**DESCRIPTION OF THE TASK:**
All of the data is to be written out again exactly, without the pictures.

══ DATASET EXTRACT ══

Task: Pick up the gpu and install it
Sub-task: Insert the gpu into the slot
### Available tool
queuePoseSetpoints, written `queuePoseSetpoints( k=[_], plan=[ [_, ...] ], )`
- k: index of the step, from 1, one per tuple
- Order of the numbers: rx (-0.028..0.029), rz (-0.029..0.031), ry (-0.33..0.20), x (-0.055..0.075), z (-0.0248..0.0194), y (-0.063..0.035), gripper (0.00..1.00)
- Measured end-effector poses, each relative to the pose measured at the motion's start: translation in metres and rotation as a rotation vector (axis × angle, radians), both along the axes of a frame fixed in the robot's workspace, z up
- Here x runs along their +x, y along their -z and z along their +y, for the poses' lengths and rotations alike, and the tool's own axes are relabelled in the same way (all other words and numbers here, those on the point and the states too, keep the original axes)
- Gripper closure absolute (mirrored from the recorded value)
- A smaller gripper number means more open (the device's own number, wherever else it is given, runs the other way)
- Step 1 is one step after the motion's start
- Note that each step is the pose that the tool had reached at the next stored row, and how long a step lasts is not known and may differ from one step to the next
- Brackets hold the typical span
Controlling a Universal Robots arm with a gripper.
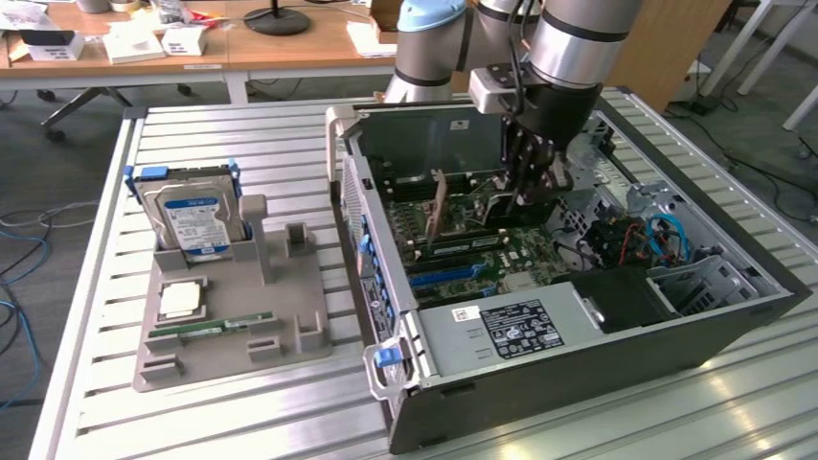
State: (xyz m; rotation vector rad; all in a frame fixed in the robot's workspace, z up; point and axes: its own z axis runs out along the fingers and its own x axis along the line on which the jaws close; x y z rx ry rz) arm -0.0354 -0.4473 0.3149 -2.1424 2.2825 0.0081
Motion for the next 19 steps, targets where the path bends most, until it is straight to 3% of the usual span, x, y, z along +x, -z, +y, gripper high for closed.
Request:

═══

**FINISHED EXERCISE:**
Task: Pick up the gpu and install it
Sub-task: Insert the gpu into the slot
### Available tool
queuePoseSetpoints, written `queuePoseSetpoints( k=[_], plan=[ [_, ...] ], )`
- k: index of the step, from 1, one per tuple
- Order of the numbers: rx (-0.028..0.029), rz (-0.029..0.031), ry (-0.33..0.20), x (-0.055..0.075), z (-0.0248..0.0194), y (-0.063..0.035), gripper (0.00..1.00)
- Measured end-effector poses, each relative to the pose measured at the motion's start: translation in metres and rotation as a rotation vector (axis × angle, radians), both along the axes of a frame fixed in the robot's workspace, z up
- Here x runs along their +x, y along their -z and z along their +y, for the poses' lengths and rotations alike, and the tool's own axes are relabelled in the same way (all other words and numbers here, those on the point and the states too, keep the original axes)
- Gripper closure absolute (mirrored from the recorded value)
- A smaller gripper number means more open (the device's own number, wherever else it is given, runs the other way)
- Step 1 is one step after the motion's start
- Note that each step is the pose that the tool had reached at the next stored row, and how long a step lasts is not known and may differ from one step to the next
- Brackets hold the typical span
Controlling a Universal Robots arm with a gripper.
State: (xyz m; rotation vector rad; all in a frame fixed in the robot's workspace, z up; point and axes: its own z axis runs out along the fingers and its own x axis along the line on which the jaws close; x y z rx ry rz) arm -0.0354 -0.4473 0.3149 -2.1424 2.2825 0.0081
Motion for the next 19 steps, targets where the path bends most, until it is straight to 3% of the usual span, x, y, z along +x, -z, +y, gripper high for closed.
Request:

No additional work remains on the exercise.